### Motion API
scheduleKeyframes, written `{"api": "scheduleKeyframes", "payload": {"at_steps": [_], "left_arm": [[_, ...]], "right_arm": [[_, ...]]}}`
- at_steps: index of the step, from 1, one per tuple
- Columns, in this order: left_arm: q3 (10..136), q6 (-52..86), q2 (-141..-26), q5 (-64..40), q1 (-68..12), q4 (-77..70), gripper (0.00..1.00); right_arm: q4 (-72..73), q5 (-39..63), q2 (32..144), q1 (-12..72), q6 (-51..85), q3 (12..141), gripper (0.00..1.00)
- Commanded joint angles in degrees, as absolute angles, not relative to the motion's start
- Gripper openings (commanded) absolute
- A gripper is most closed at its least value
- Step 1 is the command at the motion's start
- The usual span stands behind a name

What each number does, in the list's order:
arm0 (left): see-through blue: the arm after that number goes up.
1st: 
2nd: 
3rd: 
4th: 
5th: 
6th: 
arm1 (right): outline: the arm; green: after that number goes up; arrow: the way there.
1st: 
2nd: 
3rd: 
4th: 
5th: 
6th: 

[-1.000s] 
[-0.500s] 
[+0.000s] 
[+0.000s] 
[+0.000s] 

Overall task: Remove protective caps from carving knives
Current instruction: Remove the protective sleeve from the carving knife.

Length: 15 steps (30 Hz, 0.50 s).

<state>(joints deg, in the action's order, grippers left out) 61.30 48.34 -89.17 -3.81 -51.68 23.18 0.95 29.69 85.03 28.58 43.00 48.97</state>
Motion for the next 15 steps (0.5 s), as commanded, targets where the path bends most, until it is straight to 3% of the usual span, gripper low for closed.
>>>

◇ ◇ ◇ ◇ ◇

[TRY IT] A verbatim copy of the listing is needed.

[EXERCISE ANSWER]
### Motion API
scheduleKeyframes, written `{"api": "scheduleKeyframes", "payload": {"at_steps": [_], "left_arm": [[_, ...]], "right_arm": [[_, ...]]}}`
- at_steps: index of the step, from 1, one per tuple
- Columns, in this order: left_arm: q3 (10..136), q6 (-52..86), q2 (-141..-26), q5 (-64..40), q1 (-68..12), q4 (-77..70), gripper (0.00..1.00); right_arm: q4 (-72..73), q5 (-39..63), q2 (32..144), q1 (-12..72), q6 (-51..85), q3 (12..141), gripper (0.00..1.00)
- Commanded joint angles in degrees, as absolute angles, not relative to the motion's start
- Gripper openings (commanded) absolute
- A gripper is most closed at its least value
- Step 1 is the command at the motion's start
- The usual span stands behind a name

What each number does, in the list's order:
arm0 (left): see-through blue: the arm after that number goes up.
1st: 
2nd: 
3rd: 
4th: 
5th: 
6th: 
arm1 (right): outline: the arm; green: after that number goes up; arrow: the way there.
1st: 
2nd: 
3rd: 
4th: 
5th: 
6th: 

[-1.000s] 
[-0.500s] 
[+0.000s] 
[+0.000s] 
[+0.000s] 

Overall task: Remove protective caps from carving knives
Current instruction: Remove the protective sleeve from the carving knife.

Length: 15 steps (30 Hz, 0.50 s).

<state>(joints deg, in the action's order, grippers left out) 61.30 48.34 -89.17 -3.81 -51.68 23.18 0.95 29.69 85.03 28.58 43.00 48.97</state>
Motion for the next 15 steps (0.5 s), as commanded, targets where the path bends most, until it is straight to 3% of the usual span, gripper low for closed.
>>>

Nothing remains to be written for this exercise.